Le journaliste gazaoui Rami Abou Jamous, qui documente l’anéantissement de Gaza dans son journal pour Orient XXI, a nommé cette réalité en rendant hommage à son neveu, Obeida, assassiné à l’âge de 18 ans à la mi-juin : « Il a été tué dans ces “Hunger Games” qu’Israël nous fait jouer dans la réalité. À Gaza, le “jeu” consiste à demander à de jeunes gens d’aller chercher de l’aide humanitaire, avec le risque d’être tués s’ils vont trop loin à droite ou à gauche, dans un espace dont seul l’occupant connaît les limites. Obeida était obligé de participer à ce jeu. Parce que ni lui ni sa famille n’avaient mangé de pain depuis trois jours. » (...)

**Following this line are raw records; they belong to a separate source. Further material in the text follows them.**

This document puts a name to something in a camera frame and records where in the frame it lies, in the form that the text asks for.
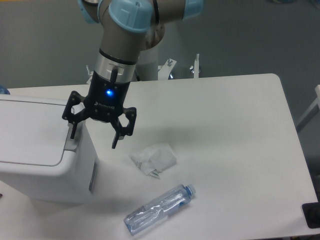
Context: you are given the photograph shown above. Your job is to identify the clear plastic water bottle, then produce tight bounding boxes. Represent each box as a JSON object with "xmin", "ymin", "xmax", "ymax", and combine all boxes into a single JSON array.
[{"xmin": 123, "ymin": 184, "xmax": 196, "ymax": 236}]

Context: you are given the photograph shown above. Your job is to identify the black object at table edge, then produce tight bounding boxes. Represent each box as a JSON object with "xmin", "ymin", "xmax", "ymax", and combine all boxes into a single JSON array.
[{"xmin": 302, "ymin": 202, "xmax": 320, "ymax": 229}]

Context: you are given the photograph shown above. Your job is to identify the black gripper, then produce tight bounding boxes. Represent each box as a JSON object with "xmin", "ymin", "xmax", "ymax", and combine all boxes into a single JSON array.
[{"xmin": 61, "ymin": 70, "xmax": 137, "ymax": 150}]

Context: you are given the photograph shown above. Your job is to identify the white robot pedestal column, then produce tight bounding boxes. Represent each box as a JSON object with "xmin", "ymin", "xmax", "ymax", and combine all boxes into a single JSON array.
[{"xmin": 134, "ymin": 24, "xmax": 165, "ymax": 82}]

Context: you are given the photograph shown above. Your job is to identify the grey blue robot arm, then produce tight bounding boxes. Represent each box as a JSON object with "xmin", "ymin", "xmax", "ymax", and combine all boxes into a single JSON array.
[{"xmin": 62, "ymin": 0, "xmax": 204, "ymax": 149}]

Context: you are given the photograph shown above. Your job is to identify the white push-lid trash can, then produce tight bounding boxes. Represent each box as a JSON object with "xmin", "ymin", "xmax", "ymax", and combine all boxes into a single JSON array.
[{"xmin": 0, "ymin": 94, "xmax": 99, "ymax": 203}]

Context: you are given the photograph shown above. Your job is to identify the white frame at right edge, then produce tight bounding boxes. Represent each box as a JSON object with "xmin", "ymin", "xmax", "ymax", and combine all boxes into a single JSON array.
[{"xmin": 295, "ymin": 84, "xmax": 320, "ymax": 133}]

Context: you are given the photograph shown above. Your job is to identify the crumpled white paper wrapper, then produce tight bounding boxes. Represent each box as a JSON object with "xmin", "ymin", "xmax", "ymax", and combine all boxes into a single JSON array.
[{"xmin": 130, "ymin": 143, "xmax": 177, "ymax": 180}]

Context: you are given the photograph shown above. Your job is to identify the blue object at left edge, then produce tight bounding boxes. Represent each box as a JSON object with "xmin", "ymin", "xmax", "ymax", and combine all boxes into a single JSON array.
[{"xmin": 0, "ymin": 85, "xmax": 10, "ymax": 95}]

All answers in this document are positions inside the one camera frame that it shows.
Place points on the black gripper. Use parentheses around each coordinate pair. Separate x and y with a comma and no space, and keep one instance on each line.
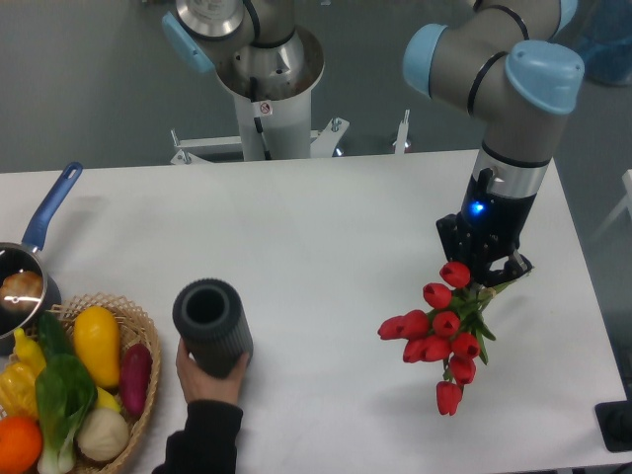
(484,234)

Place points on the red tulip bouquet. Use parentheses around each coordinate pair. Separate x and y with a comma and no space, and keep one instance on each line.
(452,332)

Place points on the dark grey ribbed vase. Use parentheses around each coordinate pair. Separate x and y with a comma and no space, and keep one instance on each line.
(210,318)

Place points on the black sleeved forearm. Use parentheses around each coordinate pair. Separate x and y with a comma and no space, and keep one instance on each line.
(207,443)

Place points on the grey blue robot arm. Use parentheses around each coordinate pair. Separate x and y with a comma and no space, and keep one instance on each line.
(503,68)

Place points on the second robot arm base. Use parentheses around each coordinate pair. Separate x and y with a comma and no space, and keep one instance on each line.
(256,48)

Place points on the person's hand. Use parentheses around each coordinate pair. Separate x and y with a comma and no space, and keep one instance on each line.
(197,385)

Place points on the black device at edge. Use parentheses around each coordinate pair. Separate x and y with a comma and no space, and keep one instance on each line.
(614,420)

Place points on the woven wicker basket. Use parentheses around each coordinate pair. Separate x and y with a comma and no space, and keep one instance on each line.
(135,327)

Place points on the purple eggplant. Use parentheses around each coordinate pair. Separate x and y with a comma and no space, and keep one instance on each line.
(134,379)

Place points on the white garlic bulb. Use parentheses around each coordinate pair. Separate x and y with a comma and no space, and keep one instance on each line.
(104,435)

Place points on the green bok choy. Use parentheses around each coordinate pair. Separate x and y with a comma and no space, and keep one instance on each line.
(65,394)

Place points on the brown bread roll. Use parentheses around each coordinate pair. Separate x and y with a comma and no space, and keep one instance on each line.
(21,292)

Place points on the small yellow squash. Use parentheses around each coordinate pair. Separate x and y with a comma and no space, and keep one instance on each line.
(29,352)

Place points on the yellow bell pepper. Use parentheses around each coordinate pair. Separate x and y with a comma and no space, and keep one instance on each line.
(18,392)

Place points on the orange fruit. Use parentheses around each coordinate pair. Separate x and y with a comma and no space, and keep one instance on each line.
(21,444)

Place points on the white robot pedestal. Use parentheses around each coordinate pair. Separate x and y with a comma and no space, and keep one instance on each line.
(269,130)

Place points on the blue handled saucepan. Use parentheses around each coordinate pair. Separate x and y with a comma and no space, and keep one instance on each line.
(25,256)

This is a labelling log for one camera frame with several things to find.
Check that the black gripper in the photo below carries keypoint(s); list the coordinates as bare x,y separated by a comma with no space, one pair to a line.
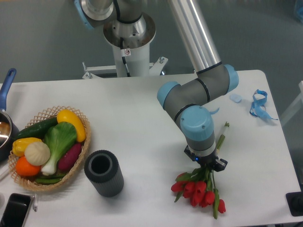
210,159

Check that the red tulip bouquet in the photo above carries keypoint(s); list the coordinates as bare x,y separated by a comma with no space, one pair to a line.
199,187

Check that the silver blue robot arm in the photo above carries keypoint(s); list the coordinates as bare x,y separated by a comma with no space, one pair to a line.
130,31

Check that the light blue ribbon strip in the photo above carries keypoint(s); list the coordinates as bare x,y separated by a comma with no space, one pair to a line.
214,111

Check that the blue ribbon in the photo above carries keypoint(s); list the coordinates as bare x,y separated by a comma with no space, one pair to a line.
257,108

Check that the small blue cap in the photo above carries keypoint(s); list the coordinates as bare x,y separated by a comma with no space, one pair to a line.
235,98

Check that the black device at edge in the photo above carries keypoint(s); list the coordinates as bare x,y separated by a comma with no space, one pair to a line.
295,203

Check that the dark grey ribbed vase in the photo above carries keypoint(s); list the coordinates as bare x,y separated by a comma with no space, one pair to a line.
103,171

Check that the purple sweet potato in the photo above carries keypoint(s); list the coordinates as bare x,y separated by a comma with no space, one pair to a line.
68,160

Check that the green bok choy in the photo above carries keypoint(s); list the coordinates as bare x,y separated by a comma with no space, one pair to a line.
59,140

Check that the green pea pods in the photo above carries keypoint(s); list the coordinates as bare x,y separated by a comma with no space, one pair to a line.
48,180

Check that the woven wicker basket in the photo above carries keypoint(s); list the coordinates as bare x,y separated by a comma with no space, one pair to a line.
49,113

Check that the white garlic bulb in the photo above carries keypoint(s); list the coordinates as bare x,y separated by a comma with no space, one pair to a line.
37,153

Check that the green cucumber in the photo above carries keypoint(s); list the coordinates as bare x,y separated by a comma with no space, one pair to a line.
37,130

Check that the small metal clip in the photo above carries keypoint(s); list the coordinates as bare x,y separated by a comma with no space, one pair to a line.
35,202

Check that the orange fruit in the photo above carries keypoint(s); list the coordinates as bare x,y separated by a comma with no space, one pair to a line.
24,168

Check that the yellow bell pepper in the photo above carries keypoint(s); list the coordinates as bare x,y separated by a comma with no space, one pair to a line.
19,146

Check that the black smartphone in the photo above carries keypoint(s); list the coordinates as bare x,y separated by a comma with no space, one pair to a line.
16,210

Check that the white frame at right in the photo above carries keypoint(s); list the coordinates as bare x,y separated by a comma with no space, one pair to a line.
293,108

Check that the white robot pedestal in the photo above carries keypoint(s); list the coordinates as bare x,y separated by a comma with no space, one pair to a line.
128,63

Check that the blue handled saucepan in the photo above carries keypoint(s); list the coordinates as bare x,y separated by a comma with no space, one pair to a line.
8,130

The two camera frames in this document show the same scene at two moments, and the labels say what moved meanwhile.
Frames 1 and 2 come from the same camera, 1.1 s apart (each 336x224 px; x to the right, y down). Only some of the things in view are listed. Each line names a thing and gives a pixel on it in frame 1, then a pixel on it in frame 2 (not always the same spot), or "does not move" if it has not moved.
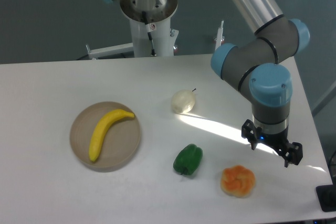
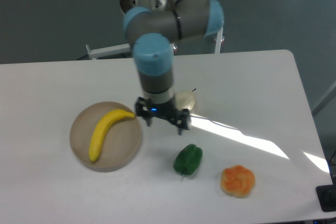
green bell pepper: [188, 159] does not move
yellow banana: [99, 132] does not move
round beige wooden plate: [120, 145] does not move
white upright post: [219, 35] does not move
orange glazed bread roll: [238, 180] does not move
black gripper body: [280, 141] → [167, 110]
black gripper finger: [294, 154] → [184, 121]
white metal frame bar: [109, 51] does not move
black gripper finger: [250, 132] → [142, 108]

« Hunger Games » est le titre générique d’une série de cinq longs métrages, sortis au début des années 2010, adaptés de livres de science-fiction écrits par Suzanne Collins. Ils décrivent les aventures d’une jeune fille qui doit participer à un combat à mort télévisé dans lequel vingt-quatre adolescents sont contraints de s’entretuer pour divertir les dirigeants d’un régime totalitaire.
Cette comparaison entre ce qui se passe sur les points de distribution alimentaire de Gaza et des images venues de la fiction télévisuelle aurait aussi pu être alimentée par la série coréenne à succès Squid Game, dans laquelle des maîtres du jeu omnipotents transforment le répertoire des divertissements de l’enfance en arènes de sang.
Réalité virtuelle
Mais cette comparaison pourrait aussi s’inscrire dans un phénomène plus global de déréalisation de la violence extrême, permise non seulement par l’activation de références à des fictions télévisuelles dystopiques, mais aussi par l’abstraction de nombre d’images des guerres contemporaines qui nous arrivent désormais.
Quand elles sont produites par ceux qui ont la maîtrise du ciel et de la communication, elles sont en effet quasi systématiquement vues d’en haut, transformant les morts de fils, filles, maris, épouses, frères, sœurs, pères ou mères en « dommages collatéraux », et réduisant la guerre à des coordonnées de points, un dérivé de jeux vidéo ou une réalité virtuelle.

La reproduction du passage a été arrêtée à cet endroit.